TIDMLLOY
RNS Number : 8110D
Lloyds Banking Group PLC
30 October 2020
FOR DISTRIBUTION ONLY OUTSIDE THE UNITED STATES, ITS TERRITORIES
AND POSSESSIONS TO PERSONS OTHER THAN "U.S. PERSONS" (AS DEFINED IN
REGULATION S OF THE UNITED STATES SECURITIES ACT OF 1933, AS AMED
(THE "SECURITIES ACT")). NOT FOR RELEASE, PUBLICATION OR
DISTRIBUTION IN OR INTO, OR TO ANY PERSON LOCATED OR RESIDENT IN,
ANY OTHER JURISDICTION WHERE IT IS UNLAWFUL TO RELEASE, PUBLISH OR
DISTRIBUTE THIS DOCUMENT.
30 October 2020
LLOYDS BANKING GROUP PLC
(incorporated in Scotland with limited liability under
registered number 95000)
Legal Entity Identifier (LEI: H7FNTJ4851HG0EXQ1Z70)
(the "Issuer")
NOTICE
to the holders of the
GBP1,494,392,000 7.625 per cent. Fixed Rate Reset Additional
Tier 1 Perpetual Subordinated Contingent Convertible Securities
Callable 2023 (ISIN: XS1043552188) (the "PNC9 Securities")
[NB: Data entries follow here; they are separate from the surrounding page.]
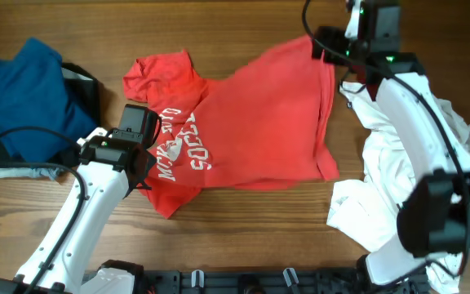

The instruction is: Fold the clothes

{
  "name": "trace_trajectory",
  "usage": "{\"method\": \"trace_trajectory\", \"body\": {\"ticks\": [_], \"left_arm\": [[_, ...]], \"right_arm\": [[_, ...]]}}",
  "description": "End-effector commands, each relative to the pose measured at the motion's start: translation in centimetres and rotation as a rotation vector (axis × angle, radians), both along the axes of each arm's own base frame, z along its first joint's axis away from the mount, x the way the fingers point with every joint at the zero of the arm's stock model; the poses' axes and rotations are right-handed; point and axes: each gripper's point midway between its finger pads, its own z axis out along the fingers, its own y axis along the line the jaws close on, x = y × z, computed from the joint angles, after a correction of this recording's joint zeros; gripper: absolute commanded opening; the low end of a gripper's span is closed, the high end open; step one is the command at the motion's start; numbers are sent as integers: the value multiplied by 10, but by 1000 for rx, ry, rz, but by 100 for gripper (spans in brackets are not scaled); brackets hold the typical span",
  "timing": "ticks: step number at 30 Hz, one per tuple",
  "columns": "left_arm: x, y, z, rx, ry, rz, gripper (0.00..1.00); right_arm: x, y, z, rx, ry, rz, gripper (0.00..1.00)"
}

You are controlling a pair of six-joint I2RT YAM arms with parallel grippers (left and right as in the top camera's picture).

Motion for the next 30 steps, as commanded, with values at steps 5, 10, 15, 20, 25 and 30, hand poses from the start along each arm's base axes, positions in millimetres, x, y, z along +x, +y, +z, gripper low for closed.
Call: {"method": "trace_trajectory", "body": {"ticks": [5, 10, 15, 20, 25, 30], "left_arm": [[6, 5, 4, 28, -32, -1, 4], [6, 5, 4, 28, -32, -1, 4], [3, 4, 3, 20, -19, -3, 4], [3, 4, 2, 18, -18, -3, 4], [3, 4, 2, 18, -18, -3, 4], [3, 4, 2, 18, -18, -3, 4]], "right_arm": [[-109, -31, -53, -36, 494, -27, 97], [-184, -17, -90, -63, 777, 37, 78], [-229, -18, -119, -38, 930, -62, 64], [-250, -20, -138, -41, 979, -85, 56], [-253, -20, -137, -46, 993, -75, 49], [-252, -24, -138, -57, 987, -104, 42]]}}
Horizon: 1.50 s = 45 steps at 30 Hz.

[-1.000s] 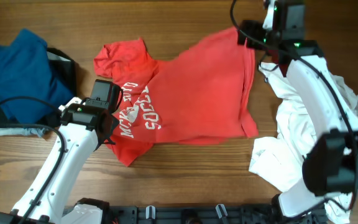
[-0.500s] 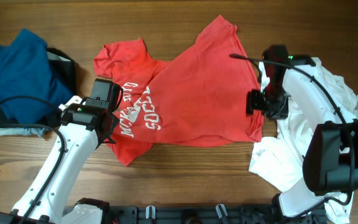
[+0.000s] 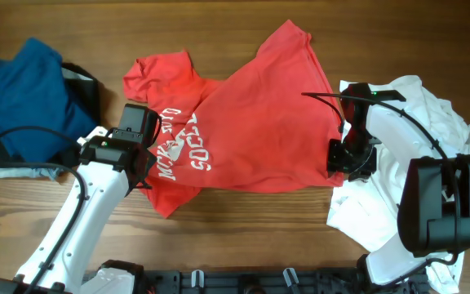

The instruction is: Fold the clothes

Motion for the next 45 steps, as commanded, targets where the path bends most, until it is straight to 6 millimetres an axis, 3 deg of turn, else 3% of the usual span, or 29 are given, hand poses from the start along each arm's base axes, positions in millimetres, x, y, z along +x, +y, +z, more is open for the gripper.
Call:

GBP750,009,000 7.875 per cent. Fixed Rate Reset Additional Tier
1 Perpetual Subordinated Contingent Convertible Securities Callable
2029 (ISIN: XS1043552261) (the "PNC15 Securities") (each a "Series"
and together the "Securities", and the holders thereof, the
"Securityholders") of the Issuer presently outstanding.
The Issuer has today given a Notice in respect of the Securities
for the purpose of soliciting consent from the Securityholders to
the modification of the terms and conditions (the "Conditions") of
the relevant Series and consequential or related amendments to the
transaction documents for the relevant Series of Securities such
that (i) the Reset Reference Rate (as defined in the relevant
Conditions) ceases to be a London Inter Bank Offered Rate ("LIBOR")
linked mid-swap rate and becomes a Sterling Overnight Index Average
("SONIA") linked mid-swap rate; (ii) an adjustment (the "Reset
Reference Rate Adjustment") is made to reflect the economic
difference between the LIBOR and SONIA rates; and (iii) the Margin
(as defined in the relevant Conditions) applicable to each Series
of Securities remains unaltered; (iv) the fallbacks relating to the
Reset Reference Rate are amended; and (v) new fallbacks are
included in case a Benchmark Event (as defined in the Updated
Consent Solicitation Memorandum) occurs with respect to the Reset
Rate of Interest, as proposed by the Issuer for approval by a
separate extraordinary resolution of the holders of each such
Series (each an "Extraordinary Resolution"), all as further
described in the updated consent solicitation memorandum dated 30
October 2020 (the "Updated Consent Solicitation Memorandum") (each
such invitation an "Updated Consent Solicitation").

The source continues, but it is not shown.